◆ **Work task**
Leaving out the images, repeat all the lines below exactly.
- - -
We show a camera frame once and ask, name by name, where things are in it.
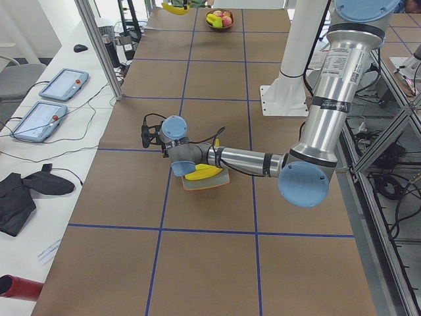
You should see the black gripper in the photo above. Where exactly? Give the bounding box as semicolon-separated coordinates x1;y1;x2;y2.
159;140;169;157

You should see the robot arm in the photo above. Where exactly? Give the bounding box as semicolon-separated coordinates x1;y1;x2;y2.
157;1;397;207

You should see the grey square plate orange rim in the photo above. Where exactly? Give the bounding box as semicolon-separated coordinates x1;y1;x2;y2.
182;169;230;191

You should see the fruit basket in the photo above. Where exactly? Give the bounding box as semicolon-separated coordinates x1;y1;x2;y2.
206;9;234;30

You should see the black bottle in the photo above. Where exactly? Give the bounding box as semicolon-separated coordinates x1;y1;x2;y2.
101;35;120;68

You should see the teach pendant far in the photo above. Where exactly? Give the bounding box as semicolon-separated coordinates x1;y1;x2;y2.
38;68;89;101

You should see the teach pendant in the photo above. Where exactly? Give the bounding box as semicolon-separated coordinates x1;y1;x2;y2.
9;101;68;143
38;68;89;101

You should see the teach pendant near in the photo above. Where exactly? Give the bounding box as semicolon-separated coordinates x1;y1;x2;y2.
9;101;68;143

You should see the black computer mouse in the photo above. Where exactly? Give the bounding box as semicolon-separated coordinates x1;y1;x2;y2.
73;44;88;53

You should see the yellow starfruit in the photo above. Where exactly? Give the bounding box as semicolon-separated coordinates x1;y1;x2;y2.
212;17;223;28

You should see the red apple lower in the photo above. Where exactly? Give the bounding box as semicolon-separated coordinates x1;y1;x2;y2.
222;16;233;28

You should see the black cloth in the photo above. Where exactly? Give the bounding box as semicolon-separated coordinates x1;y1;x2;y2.
1;163;75;237

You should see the red cylinder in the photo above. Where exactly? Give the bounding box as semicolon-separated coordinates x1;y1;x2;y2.
1;275;44;302

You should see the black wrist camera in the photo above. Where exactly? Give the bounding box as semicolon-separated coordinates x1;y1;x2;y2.
140;113;165;148
- - -
◆ **Output of the task**
We show a camera frame once and ask, name by name, where things are in it.
You should see the black gripper in the photo above. Where exactly? Give the bounding box as semicolon-separated coordinates x1;y1;x2;y2.
159;140;169;157

You should see the robot arm in the photo above. Where exactly? Give the bounding box as semicolon-separated coordinates x1;y1;x2;y2.
157;1;397;207

You should see the grey square plate orange rim in the photo above. Where exactly? Give the bounding box as semicolon-separated coordinates x1;y1;x2;y2.
182;169;230;191

You should see the fruit basket in the photo above. Where exactly? Give the bounding box as semicolon-separated coordinates x1;y1;x2;y2.
206;9;234;30

You should see the black bottle in the photo above. Where exactly? Give the bounding box as semicolon-separated coordinates x1;y1;x2;y2.
101;35;120;68

You should see the teach pendant far in the photo above. Where exactly? Give the bounding box as semicolon-separated coordinates x1;y1;x2;y2.
38;68;89;101

You should see the teach pendant in the photo above. Where exactly? Give the bounding box as semicolon-separated coordinates x1;y1;x2;y2.
9;101;68;143
38;68;89;101

You should see the teach pendant near in the photo above. Where exactly? Give the bounding box as semicolon-separated coordinates x1;y1;x2;y2.
9;101;68;143

You should see the black computer mouse in the photo above. Where exactly? Give the bounding box as semicolon-separated coordinates x1;y1;x2;y2.
73;44;88;53

You should see the yellow starfruit in the photo above. Where exactly? Give the bounding box as semicolon-separated coordinates x1;y1;x2;y2.
212;17;223;28

You should see the red apple lower in the photo above. Where exactly? Give the bounding box as semicolon-separated coordinates x1;y1;x2;y2.
222;16;233;28

You should see the black cloth in the photo above. Where exactly? Give the bounding box as semicolon-separated coordinates x1;y1;x2;y2.
1;163;75;237

You should see the red cylinder in the photo above. Where exactly? Give the bounding box as semicolon-separated coordinates x1;y1;x2;y2.
1;275;44;302

You should see the black wrist camera in the photo above. Where exactly? Give the bounding box as semicolon-separated coordinates x1;y1;x2;y2.
140;113;165;148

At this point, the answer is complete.